Top Ten List in Defense of MEChA

Ten. By attacking MEChA, the anti-MEChistas play into the hands of the enemy’s effective strategy: divide and conquer.

Nine.   The term “Chicano,” which has evolved over time to “Chicana/o” and “Chicanx,” originated from the basic fact that the so-called Mexican American of the 1950s and 1960s was never “Mexican enough” to be fully accepted in el surnor “American enough” to be fully accepted in el norte. Thus, this powerful and political name arose as a means of self-determination for those seeking their own identity and voice in el norte. How, then, can this be exclusionary or racist?

Eight. The notion that MEChistas are anti-black is ahistorical and absurd. MEChistas have

historically defended the rights of African Americans, from the civil rights movement to the black power movement to the anti-apartheid movement in South Africa to Black Lives Matter.

Seven.The notion that MEChistas are anti-Central American is equally ahistorical and absurd.

MEChistas played a key role on college/university campuses (and the streets, etc.) during the 1980s and early 1990s, protesting against U.S. military intervention in Central America. This includes being an integral part of the sanctuary movement for Central Americans fleeing U.S. sponsored wars during this same period.

Six.      While there’s no consensus on the meaning or significance of “Aztlán” among Chicana/o activists or scholars in terms of a political plan of action, etc., which the anti-MEChistas have also attacked, Aztlán serves as a spiritual and political claim against the racist notion of Raza being “aliens” or “strangers” to this land or our ancestral land.

Five.    Anti-MEChistas should not generalize about all MEChistas. If one MEChA chapter is led by a sexist, misogynistic or homophobic pig, etc., that doesn’t mean that all MEChistas or MEChA chapters engage in similar, abhorrent behavior.

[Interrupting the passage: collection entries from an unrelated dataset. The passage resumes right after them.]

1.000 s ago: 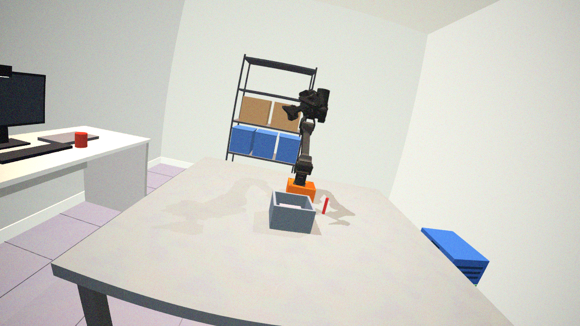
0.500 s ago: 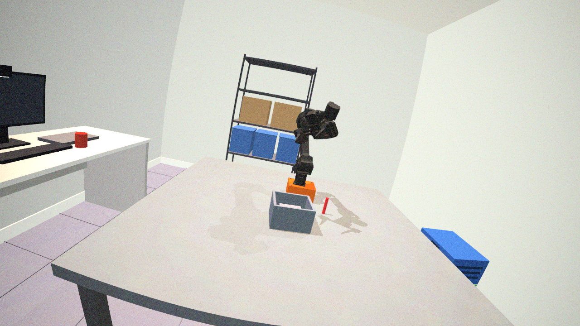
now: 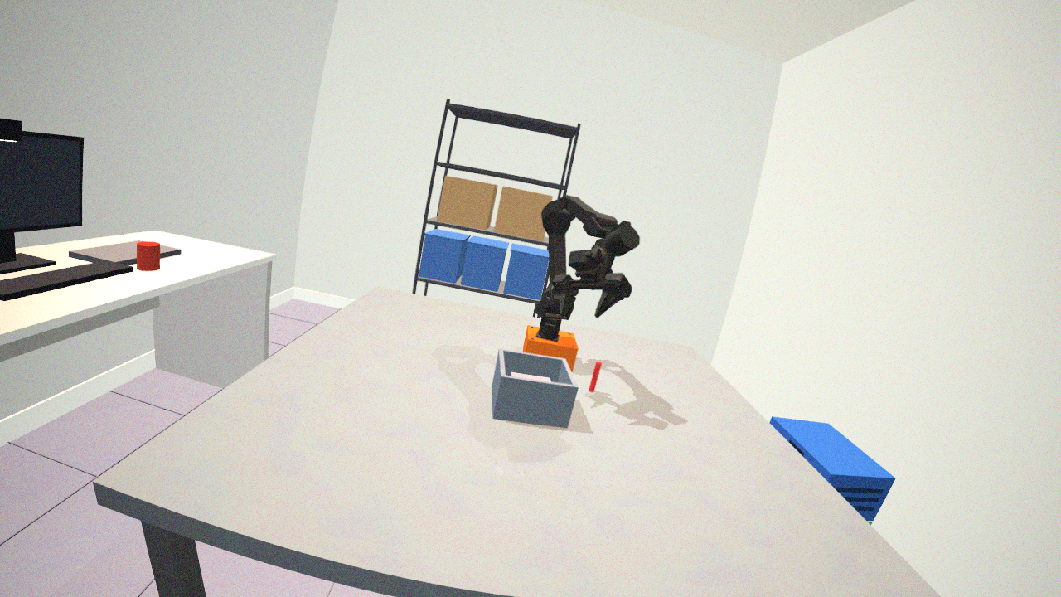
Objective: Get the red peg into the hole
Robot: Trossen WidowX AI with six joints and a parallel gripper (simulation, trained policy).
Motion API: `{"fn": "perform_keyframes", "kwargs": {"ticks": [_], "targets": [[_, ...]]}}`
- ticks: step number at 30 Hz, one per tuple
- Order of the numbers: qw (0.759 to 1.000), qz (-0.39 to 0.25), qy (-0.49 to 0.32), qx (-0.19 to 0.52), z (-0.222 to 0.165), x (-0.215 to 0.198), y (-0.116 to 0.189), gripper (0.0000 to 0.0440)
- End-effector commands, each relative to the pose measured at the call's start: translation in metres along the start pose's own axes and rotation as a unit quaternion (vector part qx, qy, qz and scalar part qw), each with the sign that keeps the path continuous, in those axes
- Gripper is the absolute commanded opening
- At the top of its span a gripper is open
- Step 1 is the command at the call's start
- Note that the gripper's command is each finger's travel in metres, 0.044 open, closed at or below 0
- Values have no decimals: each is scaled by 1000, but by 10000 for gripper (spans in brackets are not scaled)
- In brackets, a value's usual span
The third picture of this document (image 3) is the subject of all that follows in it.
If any red peg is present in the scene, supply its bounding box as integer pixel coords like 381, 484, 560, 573
589, 362, 602, 392

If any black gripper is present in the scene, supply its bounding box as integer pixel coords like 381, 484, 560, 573
552, 254, 632, 318

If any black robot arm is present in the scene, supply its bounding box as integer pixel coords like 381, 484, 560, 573
535, 195, 640, 343

Four.   Anti-MEChistas should be self-reflective and comprehend that we all have contradictions, where we should differentiate/resolve between those among friends and enemies. I didn’t invent this idea or concept, but borrowed it from great thinkers of the past. Thus, instead of attacking and debating with MEChistas, the anti-MEChistas should be engaging and dialoging with MEChistas. At the end of the day, we have more in common than we have differences.

Three. If the anti-MEChistas hate MEChA or feel alienated or excluded from it, instead of

destroying MEChA from within—which the proposed name change essentially did—they should create their own organization from scratch. I don’t say this in a mean-spirited or malicious manner, but as a matter of principle. For example, you will never see me attending a Black Lives Matter meeting, demanding that its leaders or members change the name to “Brown and Black Lives Matter” or “BBLM” because I feel “aliened” or “excluded.”

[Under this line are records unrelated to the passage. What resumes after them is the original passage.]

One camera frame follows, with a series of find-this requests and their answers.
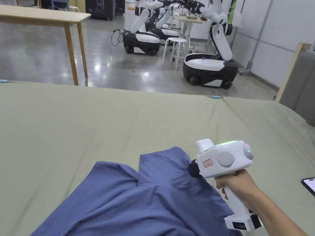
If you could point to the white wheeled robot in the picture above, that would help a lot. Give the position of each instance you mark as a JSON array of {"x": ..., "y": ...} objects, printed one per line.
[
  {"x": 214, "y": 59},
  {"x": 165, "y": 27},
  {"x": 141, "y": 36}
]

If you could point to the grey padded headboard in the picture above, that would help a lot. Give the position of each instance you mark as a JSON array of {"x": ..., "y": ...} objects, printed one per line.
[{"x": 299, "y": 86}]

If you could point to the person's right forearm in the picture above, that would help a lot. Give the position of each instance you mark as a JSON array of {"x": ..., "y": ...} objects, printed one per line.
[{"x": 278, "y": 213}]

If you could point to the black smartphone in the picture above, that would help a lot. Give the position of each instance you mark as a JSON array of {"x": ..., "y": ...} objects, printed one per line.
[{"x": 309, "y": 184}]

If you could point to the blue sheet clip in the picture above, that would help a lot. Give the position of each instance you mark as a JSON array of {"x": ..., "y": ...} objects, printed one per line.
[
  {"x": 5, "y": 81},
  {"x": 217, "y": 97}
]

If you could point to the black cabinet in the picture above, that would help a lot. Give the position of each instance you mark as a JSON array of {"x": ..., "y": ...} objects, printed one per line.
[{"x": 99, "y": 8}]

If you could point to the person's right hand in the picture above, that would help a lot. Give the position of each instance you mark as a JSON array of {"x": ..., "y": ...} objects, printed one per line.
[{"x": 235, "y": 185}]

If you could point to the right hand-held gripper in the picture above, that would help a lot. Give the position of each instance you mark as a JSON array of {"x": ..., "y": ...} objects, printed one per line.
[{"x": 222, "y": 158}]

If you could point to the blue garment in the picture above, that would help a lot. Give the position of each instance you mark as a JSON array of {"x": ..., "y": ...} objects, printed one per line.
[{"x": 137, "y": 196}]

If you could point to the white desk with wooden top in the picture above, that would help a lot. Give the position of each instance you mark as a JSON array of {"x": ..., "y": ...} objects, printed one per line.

Two.    To educate themselves on the evolution of MEChA and its philosophy, etc., the anti- MEChistas should read El Plan de Santa Barbara. This way, they, too, can learn how to create their own organization from scratch.

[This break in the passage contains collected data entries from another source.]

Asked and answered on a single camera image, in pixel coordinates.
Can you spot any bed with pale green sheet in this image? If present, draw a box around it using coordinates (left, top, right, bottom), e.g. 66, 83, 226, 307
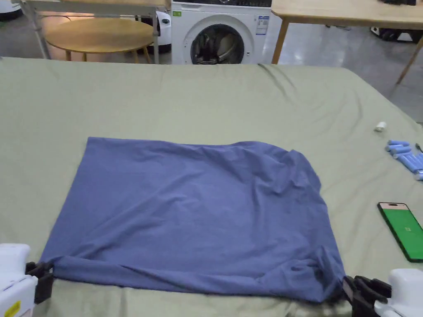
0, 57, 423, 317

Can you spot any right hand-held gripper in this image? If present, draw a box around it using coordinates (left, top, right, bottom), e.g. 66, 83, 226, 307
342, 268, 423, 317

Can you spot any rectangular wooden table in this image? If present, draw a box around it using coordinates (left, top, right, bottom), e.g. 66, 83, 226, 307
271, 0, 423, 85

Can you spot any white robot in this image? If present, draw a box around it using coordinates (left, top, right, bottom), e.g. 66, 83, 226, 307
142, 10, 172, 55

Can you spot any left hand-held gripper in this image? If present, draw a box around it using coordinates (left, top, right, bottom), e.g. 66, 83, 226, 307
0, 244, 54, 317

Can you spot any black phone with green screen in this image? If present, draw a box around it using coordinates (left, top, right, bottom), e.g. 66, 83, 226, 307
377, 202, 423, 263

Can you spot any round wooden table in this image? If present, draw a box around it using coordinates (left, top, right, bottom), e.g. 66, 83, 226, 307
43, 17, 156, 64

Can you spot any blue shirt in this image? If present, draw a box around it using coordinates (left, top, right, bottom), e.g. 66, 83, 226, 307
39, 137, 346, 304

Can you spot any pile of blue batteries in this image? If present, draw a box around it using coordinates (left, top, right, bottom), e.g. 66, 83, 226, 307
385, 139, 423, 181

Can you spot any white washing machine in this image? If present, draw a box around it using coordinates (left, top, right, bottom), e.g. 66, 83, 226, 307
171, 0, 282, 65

One.    “Once a MEChista, always a MEChista.” Again, I didn’t invent this idea or concept, but borrowed or learned it during my proud time as a MEChista many moons ago.

Dr. Alvaro Huerta is an assistant professor of urban and regional planning and ethnic and women’s studies at California State Polytechnic University, Pomona. He is the author of “Reframing the Latino Immigration Debate: Towards a Humanistic Paradigm,” published by San Diego State University Press (2013).